Eighteen hours earlier, Wanda stood in front of the mirror in her hospital room. Displaying her newly cropped limb to herself. And when she had - she was almost certain - it had ended just below her elbow. Now, somehow, she had an entire forearm. All the way up to where her wrist should be.
Could she really be misremembering so badly? Was this just a strange manifestation of phantom limb? Mis-estimating the length of her own arm? What other explanation could there be? Her arm couldn’t grow back...
Could it?
She turns the thing. Inspects it. Compares it to her intact arm. The difference is obvious. Her injured arm is thinner. A farmer’s tan ends just below her elbow. The skin beyond that, pale. Almost white. Hairless. Maybe the hospital had shaved away her fine armhairs for the sake of surgery, but that didn’t explain anything else.
Miss Philips’ words come back to her: “The procedure was a complete success,” she’d said. “You should have full use in a matter of days.” Wanda had taken it as a cruel tease. Just messing with her. But the old woman had also referred to... Wanda’s hand.
No. That wasn’t possible. It couldn’t be.

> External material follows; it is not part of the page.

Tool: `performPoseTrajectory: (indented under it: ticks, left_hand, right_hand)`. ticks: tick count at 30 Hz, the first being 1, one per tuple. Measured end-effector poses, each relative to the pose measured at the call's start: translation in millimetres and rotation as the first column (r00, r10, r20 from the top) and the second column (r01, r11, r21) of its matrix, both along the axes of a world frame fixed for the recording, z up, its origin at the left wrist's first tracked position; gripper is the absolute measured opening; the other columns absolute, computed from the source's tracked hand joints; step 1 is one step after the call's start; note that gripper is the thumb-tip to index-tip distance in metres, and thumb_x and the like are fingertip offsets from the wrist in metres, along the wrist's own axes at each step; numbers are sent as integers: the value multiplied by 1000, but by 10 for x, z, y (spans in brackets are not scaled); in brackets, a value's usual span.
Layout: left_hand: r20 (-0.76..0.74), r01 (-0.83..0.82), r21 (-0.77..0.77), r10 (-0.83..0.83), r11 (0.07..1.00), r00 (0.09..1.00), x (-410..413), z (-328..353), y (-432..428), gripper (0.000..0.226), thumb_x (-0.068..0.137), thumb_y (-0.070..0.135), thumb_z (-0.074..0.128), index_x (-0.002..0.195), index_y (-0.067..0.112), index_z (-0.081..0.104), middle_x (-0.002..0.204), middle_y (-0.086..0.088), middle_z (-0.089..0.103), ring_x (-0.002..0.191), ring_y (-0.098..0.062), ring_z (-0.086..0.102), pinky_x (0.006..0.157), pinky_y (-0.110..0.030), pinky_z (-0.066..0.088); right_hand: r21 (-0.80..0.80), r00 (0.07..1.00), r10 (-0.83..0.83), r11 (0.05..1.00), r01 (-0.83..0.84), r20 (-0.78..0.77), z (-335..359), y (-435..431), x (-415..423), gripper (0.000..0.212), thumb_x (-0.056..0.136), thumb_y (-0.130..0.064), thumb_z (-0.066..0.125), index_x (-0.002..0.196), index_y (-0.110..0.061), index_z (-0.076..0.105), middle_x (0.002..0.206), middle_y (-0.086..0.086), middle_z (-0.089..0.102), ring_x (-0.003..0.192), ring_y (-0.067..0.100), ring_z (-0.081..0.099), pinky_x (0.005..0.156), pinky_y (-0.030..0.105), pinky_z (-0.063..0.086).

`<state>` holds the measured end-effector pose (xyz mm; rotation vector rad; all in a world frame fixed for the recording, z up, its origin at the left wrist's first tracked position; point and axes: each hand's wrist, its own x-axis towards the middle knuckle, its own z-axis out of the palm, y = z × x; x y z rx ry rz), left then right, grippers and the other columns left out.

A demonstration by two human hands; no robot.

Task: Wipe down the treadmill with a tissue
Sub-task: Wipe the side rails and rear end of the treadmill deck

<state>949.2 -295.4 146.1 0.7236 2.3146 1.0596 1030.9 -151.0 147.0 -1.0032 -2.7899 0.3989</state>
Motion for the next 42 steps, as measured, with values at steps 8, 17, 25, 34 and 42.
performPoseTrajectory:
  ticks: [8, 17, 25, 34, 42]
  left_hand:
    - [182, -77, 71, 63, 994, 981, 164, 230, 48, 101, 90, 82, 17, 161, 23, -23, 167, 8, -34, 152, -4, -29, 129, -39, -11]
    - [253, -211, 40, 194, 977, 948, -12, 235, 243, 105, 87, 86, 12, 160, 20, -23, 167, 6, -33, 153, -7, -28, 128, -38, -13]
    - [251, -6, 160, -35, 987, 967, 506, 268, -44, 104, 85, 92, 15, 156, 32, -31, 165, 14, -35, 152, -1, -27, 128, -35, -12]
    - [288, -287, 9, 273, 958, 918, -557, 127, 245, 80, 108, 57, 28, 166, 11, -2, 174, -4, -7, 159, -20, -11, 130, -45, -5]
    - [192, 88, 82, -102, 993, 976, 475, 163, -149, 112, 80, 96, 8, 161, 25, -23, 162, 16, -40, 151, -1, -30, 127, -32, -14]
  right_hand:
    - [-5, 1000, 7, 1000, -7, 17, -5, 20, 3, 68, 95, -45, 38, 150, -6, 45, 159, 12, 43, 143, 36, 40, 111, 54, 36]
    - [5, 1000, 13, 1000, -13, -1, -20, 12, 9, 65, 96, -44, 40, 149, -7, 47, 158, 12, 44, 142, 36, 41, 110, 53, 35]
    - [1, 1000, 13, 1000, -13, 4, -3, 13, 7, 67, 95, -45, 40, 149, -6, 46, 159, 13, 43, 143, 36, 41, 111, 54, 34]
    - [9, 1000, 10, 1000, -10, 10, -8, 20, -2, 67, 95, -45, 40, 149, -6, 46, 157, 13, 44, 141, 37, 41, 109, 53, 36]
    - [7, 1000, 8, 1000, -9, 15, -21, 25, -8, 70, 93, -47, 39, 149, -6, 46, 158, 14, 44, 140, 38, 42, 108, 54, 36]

Wanda squints at her arm in the mirror. Nearly complete once more. And she has to know.
She scratches at the stump. Digs into the fresh dressing. Pulls at the bandages. Unwraps the wound. Lets the gauze fall to the bathroom floor.
What’s beneath is a mess: A gnarled, mangled lump. Raw. Red. Oozing.
Folds of her skin are stretched out to cover the worst of it, presumably. Meant to take hold. Heal in place. Keep everything together. Like Marshall’s skin does not. The overlapping twists of flesh looking like nothing so much as an undersized, clenched fist.